> EXERCISE DIRECTIONS: Write out the data below in full, unchanged, minus the images.

==== DATA SECTION

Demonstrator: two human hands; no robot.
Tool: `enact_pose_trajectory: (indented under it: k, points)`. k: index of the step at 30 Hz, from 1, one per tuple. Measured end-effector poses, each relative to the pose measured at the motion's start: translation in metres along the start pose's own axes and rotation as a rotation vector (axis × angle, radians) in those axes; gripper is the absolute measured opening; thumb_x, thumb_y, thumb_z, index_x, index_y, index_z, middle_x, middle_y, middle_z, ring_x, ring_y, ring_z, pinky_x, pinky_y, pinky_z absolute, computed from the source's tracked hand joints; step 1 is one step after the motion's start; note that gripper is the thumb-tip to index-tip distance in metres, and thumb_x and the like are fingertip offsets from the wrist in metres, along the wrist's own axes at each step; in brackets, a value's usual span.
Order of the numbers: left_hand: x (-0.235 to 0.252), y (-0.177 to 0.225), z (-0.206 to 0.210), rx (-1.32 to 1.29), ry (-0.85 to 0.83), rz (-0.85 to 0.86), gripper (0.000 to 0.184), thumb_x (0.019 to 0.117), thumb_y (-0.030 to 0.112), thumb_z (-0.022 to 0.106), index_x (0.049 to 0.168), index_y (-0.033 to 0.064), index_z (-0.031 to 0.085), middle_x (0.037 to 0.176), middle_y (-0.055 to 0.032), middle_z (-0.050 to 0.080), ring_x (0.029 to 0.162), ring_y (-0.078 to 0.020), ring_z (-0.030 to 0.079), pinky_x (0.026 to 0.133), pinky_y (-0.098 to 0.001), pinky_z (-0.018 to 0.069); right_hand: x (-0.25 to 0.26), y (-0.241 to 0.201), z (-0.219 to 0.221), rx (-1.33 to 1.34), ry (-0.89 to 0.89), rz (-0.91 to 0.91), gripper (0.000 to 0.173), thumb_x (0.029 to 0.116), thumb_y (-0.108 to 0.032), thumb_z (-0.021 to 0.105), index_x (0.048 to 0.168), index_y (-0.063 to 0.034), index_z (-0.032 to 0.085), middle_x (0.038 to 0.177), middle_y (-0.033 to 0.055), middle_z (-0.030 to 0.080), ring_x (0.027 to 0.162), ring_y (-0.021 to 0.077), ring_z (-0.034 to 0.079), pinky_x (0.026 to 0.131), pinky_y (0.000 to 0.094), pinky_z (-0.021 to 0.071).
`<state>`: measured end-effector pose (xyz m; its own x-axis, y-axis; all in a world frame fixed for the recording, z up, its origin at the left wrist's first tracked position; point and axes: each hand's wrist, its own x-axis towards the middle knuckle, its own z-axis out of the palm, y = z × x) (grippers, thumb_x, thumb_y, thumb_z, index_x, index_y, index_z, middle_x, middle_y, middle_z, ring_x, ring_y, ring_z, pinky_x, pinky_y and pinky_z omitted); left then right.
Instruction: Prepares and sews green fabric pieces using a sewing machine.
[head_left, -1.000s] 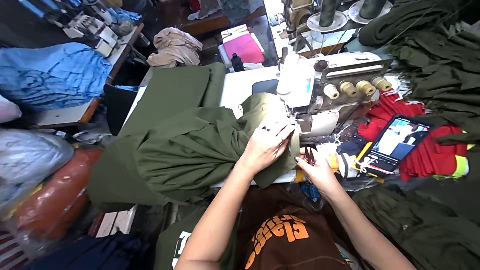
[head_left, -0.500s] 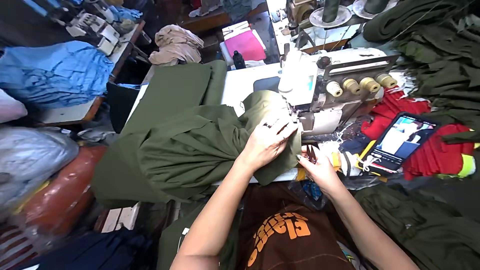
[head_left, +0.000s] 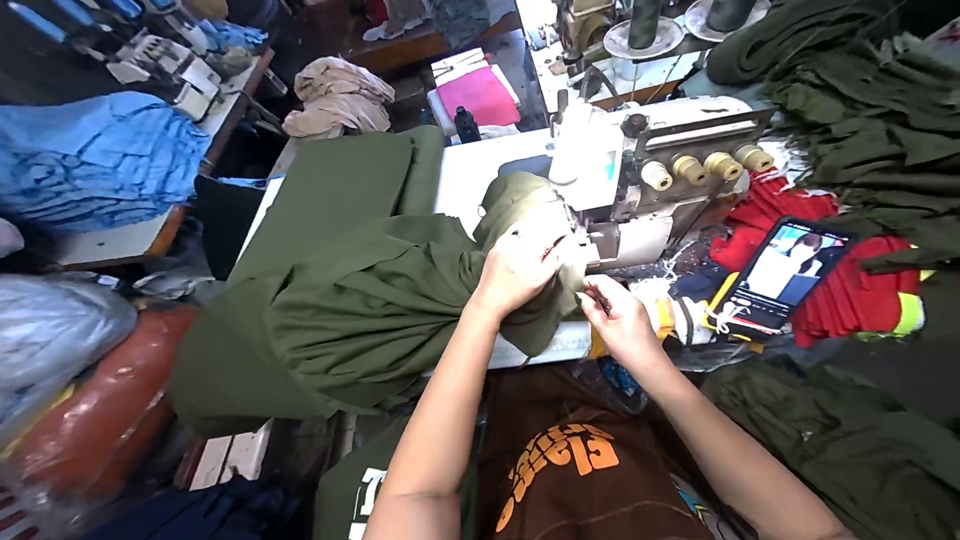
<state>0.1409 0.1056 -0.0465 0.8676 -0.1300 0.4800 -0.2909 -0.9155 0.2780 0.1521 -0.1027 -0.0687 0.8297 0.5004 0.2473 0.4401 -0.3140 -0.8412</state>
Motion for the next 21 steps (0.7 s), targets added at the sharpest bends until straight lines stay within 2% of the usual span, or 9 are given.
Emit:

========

> TASK RESULT:
Demonstrator: two human hands; no robot.
Tool: `enact_pose_trajectory: (indented under it: k, points)`. k: index of the step at 30 Hz, from 1, one per tuple. Measured end-effector poses, each relative to the pose measured at the motion's start: translation in metres along the start pose's own axes and rotation as a rotation vector (axis × angle, radians) in those axes; gripper is the absolute measured opening; thumb_x, thumb_y, thumb_z, index_x, index_y, index_z, middle_x, middle_y, middle_z, ring_x, ring_y, ring_z, pinky_x, pinky_y, pinky_z absolute, computed from the source's tracked hand joints; step 1 is one step after the motion's start; note that gripper is the thumb-tip to index-tip distance in metres, and thumb_x and the like are fingertip offsets from the wrist in metres, along the wrist's own axes at each step; in brackets, a value's usual span.
Order of the numbers: left_hand: x (-0.235 to 0.252), y (-0.177 to 0.225), z (-0.206 to 0.210), rx (-1.32 to 1.29), ry (-0.85 to 0.83), rz (-0.85 to 0.86), gripper (0.000 to 0.184), thumb_x (0.019 to 0.117), thumb_y (-0.030 to 0.112), thumb_z (-0.022 to 0.106), index_x (0.049 to 0.168), index_y (-0.033 to 0.064), index_z (-0.031 to 0.085), middle_x (0.037 to 0.176), middle_y (-0.055 to 0.032), middle_z (-0.050 to 0.080), ring_x (0.029 to 0.162), ring_y (-0.078 to 0.020), ring_z (-0.030 to 0.079), pinky_x (0.026 to 0.133), pinky_y (-0.098 to 0.001), pinky_z (-0.018 to 0.069); right_hand: x (-0.25 to 0.26), y (-0.241 to 0.201), z (-0.219 to 0.221), rx (-1.33 to 1.34), ry (-0.89 to 0.89), rz (-0.91 to 0.91), gripper (0.000 to 0.173), thumb_x (0.029 to 0.116), thumb_y (-0.108 to 0.032), thumb_z (-0.021 to 0.105), index_x (0.048 to 0.168), index_y (-0.063 to 0.034), index_z (-0.032 to 0.085), middle_x (0.038 to 0.177), middle_y (-0.033 to 0.055), middle_z (-0.030 to 0.080), ring_x (0.027 to 0.162), ring_y (-0.021 to 0.077), ring_z (-0.034 to 0.079), pinky_x (0.026 to 0.131), pinky_y (0.000 to 0.094), pinky_z (-0.021 to 0.071).
`<state>`: measured end-effector pose (xyz m; its own x-axis, y-axis; all in a world frame fixed for the recording, z up, its origin at the left wrist's first tracked position; point and axes: each hand's wrist, its own x-axis towards the middle knuckle, its own z-axis out of the palm, y = z × x) (grippers, thumb_x, thumb_y, thumb_z, index_x, index_y, index_z, middle_x, middle_y, middle_z, ring_x, ring_y, ring_z, pinky_x, pinky_y and pinky_z omitted); left then right.
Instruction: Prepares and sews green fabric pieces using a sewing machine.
[head_left, -1.000s] 
[head_left, -0.500s] 
[head_left, +0.000s] 
<state>0.1409 0.1056 -0.0465 0.8676 -0.1300 0.4800 -0.2909 -0.9155 0.2780 0.1521 -0.1027 -0.0687 0.8297 0.5004 0.2473 0.4401 -0.3140 -0.8412</state>
Motion for the next 21 steps (0.7 s), targets added at the sharpest bends until straight lines stay within 2% of the usual span, or 9 are given.
Emit:

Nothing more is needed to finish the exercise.